President Bush's war critics are trying to capitalize on the fact that the number of U.S. troop fatalities in Iraq have surpassed the 1,000 mark.
While it's an awful milestone, the death of even one American soldier is awful. That's what happens in war - soldiers die.
But the point is, is the Iraqi war worth fighting? If it is, then one death or 1,000 deaths are worth the sacrifice. If not, then one death is one too many. If the war is a mistake, as the anti-war crowd claims, then the U.S. policy should be to get out. But neither candidate is advocating that.
To be sure, Democratic presidential nominee John Kerry has been critical of the war - but his criticisms are wildly inconsistent, just as his votes on the Senate floor were.
One day, he says he'd have done everything different from the way President Bush did. He hints he'd have secured the cooperation of France and Germany before invading Iraq, but both those nations have indicated it wouldn't have mattered who the U.S. president was, they would not have participated in the war effort.
Recently, Kerry said he would have voted in the Senate for the war even if he knew then what he knows now about the lack of weapons of mass destruction.
A few days ago, he said it was "the wrong war in the wrong place at the wrong time" - raising the question again: Why, then, did he vote for the war?
He also says he'd conduct the war differently. He's on solid ground when he says he'd send more troops into Iraq - but beyond that, he's vague about what he'd do. He also says he has an exit strategy, but won't say what it is - thus reminding old-timers of Richard Nixon's "secret plan" to end the Vietnam war in his 1968 campaign. It went on for more than four years thereafter.
Concerning the 1,000-deaths milestone, Kerry and Bush seem to be in agreement. They both say those tragic deaths must not be in vain. If the United States cut and run - as left-wingers Ralph Nader and Dennis Kucinich, and right-winger Pat Buchanan, would have us do - then the deaths would be in vain. That would be a real tragedy.
The best thing Americans can do to honor the fallen troops in Iraq - Americans and others, including the Iraqis who are with us - is not to abandon the war, but to remain resolute and see it through.

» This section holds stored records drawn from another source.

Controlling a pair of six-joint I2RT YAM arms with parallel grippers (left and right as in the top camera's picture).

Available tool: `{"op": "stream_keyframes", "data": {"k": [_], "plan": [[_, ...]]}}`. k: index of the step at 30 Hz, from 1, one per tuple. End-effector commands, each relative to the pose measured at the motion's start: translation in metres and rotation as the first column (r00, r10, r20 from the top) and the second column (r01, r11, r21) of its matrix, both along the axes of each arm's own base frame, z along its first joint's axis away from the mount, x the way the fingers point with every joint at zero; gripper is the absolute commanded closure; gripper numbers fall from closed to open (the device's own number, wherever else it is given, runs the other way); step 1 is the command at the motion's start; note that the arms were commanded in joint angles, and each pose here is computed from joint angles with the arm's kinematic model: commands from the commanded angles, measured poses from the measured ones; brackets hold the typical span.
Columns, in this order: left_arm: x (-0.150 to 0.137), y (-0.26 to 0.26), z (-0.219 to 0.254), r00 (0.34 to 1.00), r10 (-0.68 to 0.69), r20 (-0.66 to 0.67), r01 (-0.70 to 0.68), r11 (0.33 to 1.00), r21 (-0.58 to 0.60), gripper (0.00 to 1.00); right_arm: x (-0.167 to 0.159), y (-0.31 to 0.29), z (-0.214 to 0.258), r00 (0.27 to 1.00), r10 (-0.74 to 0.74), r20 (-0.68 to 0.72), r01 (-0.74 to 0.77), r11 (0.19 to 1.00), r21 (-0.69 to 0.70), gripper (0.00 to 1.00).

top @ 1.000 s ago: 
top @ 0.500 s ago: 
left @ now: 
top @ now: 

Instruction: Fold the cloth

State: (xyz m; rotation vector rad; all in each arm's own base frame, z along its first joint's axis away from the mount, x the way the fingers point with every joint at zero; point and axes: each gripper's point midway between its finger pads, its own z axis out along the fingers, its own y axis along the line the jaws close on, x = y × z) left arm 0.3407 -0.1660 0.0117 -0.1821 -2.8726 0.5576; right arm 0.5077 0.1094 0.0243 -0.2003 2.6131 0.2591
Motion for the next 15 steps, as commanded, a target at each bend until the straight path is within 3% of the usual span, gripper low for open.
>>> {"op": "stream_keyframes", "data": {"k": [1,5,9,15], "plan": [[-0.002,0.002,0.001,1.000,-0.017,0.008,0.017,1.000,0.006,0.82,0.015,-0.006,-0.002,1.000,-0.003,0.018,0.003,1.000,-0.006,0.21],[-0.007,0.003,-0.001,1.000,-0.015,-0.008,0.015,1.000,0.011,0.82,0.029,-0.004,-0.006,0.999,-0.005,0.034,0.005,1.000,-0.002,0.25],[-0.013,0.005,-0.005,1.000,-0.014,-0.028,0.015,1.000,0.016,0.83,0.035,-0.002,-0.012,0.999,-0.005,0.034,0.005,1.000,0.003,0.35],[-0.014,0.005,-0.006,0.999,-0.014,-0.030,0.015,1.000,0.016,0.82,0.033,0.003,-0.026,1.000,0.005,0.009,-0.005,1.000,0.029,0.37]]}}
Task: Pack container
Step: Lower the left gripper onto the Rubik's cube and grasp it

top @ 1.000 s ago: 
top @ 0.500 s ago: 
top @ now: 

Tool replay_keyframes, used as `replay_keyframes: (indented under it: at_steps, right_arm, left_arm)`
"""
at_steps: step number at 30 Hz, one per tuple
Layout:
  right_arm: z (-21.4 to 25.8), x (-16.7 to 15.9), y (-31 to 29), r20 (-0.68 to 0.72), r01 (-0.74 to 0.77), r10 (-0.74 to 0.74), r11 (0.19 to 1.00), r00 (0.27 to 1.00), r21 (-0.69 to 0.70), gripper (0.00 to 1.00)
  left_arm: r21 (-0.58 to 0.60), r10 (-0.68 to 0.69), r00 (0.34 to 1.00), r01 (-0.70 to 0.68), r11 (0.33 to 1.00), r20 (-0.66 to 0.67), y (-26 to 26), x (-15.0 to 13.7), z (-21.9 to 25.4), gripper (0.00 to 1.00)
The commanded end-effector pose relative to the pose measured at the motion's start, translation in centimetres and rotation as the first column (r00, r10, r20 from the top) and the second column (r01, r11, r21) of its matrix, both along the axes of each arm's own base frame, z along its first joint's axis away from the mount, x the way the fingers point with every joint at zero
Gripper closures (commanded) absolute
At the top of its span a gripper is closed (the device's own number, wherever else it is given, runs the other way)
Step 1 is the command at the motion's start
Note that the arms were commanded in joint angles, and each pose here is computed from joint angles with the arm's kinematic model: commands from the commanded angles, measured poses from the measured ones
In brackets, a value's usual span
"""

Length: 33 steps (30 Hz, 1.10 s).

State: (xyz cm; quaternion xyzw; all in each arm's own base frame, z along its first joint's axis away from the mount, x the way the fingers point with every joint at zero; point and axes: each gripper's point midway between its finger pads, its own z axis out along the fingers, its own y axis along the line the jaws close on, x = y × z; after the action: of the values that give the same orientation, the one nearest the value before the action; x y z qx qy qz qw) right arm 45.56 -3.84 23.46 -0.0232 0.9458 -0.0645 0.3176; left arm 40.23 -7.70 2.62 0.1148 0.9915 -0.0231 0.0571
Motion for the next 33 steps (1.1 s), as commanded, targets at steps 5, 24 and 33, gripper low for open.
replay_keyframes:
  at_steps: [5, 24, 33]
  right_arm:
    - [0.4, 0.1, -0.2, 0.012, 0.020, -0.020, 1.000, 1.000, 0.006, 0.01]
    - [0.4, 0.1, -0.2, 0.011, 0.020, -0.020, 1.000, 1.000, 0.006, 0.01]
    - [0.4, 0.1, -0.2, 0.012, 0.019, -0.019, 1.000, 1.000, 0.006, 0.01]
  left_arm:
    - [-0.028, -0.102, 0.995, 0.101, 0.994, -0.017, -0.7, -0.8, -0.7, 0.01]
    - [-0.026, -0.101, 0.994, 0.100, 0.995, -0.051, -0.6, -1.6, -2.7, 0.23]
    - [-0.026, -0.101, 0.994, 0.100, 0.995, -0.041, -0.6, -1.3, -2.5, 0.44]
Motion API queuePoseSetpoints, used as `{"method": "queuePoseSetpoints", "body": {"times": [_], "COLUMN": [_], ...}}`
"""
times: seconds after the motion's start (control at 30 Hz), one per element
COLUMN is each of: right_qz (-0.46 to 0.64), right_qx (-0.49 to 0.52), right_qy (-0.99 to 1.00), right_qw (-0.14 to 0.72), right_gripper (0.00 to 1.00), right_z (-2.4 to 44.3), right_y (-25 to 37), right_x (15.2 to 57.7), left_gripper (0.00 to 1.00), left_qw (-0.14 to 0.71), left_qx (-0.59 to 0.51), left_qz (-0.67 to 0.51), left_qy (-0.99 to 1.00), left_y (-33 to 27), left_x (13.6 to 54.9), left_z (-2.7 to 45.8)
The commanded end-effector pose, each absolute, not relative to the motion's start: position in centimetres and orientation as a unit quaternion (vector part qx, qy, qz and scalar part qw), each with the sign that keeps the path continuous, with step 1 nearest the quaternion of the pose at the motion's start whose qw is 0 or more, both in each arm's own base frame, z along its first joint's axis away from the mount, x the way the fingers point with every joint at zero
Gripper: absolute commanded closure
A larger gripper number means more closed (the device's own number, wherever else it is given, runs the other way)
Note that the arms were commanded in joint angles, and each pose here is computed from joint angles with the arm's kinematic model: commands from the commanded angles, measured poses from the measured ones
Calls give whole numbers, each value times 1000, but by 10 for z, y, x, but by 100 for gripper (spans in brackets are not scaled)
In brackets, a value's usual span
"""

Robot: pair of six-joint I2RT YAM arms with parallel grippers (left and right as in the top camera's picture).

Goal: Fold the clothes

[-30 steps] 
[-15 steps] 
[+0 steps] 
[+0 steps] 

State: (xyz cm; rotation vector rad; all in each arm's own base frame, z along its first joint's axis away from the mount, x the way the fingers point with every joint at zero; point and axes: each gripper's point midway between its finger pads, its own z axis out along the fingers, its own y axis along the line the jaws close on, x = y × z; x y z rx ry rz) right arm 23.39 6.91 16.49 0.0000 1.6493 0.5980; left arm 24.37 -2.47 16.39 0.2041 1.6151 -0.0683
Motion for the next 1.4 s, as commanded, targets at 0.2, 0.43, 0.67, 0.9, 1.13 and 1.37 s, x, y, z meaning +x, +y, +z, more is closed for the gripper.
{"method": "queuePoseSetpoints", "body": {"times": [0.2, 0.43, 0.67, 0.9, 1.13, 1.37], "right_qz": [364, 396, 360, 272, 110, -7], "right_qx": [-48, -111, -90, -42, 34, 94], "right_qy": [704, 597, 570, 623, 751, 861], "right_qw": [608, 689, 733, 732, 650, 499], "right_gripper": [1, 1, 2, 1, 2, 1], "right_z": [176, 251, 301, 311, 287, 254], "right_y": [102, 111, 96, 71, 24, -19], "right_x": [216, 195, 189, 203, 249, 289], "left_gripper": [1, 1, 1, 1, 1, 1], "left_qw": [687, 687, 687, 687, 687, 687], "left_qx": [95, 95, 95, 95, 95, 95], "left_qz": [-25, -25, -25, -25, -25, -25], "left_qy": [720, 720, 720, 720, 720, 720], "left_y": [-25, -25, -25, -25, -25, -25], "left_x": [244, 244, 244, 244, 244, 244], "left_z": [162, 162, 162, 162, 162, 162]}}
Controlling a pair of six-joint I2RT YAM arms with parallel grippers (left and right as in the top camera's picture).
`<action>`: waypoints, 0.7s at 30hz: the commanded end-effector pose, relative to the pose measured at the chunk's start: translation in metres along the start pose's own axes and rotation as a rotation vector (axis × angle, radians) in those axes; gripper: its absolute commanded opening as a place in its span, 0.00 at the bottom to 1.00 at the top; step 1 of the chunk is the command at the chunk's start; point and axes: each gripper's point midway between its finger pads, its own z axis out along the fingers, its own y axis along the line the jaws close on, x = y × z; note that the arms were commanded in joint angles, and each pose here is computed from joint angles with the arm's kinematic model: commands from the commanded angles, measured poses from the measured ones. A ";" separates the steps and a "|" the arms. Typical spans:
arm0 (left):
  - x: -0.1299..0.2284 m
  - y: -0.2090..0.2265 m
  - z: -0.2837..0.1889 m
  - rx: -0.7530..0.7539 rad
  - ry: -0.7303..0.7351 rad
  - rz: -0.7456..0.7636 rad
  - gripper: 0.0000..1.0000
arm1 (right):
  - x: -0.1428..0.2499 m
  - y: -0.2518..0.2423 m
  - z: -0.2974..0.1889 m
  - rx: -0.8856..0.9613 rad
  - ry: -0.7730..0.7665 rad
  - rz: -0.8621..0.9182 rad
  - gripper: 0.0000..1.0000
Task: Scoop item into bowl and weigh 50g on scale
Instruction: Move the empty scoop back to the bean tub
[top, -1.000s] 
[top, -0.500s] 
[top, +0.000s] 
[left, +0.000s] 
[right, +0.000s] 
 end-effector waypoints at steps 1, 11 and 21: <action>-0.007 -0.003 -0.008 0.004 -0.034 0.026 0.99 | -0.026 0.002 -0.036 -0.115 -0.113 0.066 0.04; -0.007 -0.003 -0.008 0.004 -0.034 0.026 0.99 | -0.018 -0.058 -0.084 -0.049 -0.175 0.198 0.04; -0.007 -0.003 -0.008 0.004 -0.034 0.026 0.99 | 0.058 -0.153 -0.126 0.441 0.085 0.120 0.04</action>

Those who are cynical about bringing freedom and democracy to Iraq and Afghanistan should read the gloomy reports in The New York Times and other mainstream media outlets back in the late 1940s and early 1950s, as Allied troops worked to bring representative government to Germany and Japan. They said it could not be done, but it was - though it didn't happen quickly or easily.
Our prayers and hearts go out to families of every loved one who has been cut down in the field of battles in Iraq and Afghanistan, but they have died like the hundreds of thousands before them in other wars - fighting for freedom and democracy, not only to bring to other lands, but to protect our own. It couldn't be for a better cause. Their deaths are not in vain.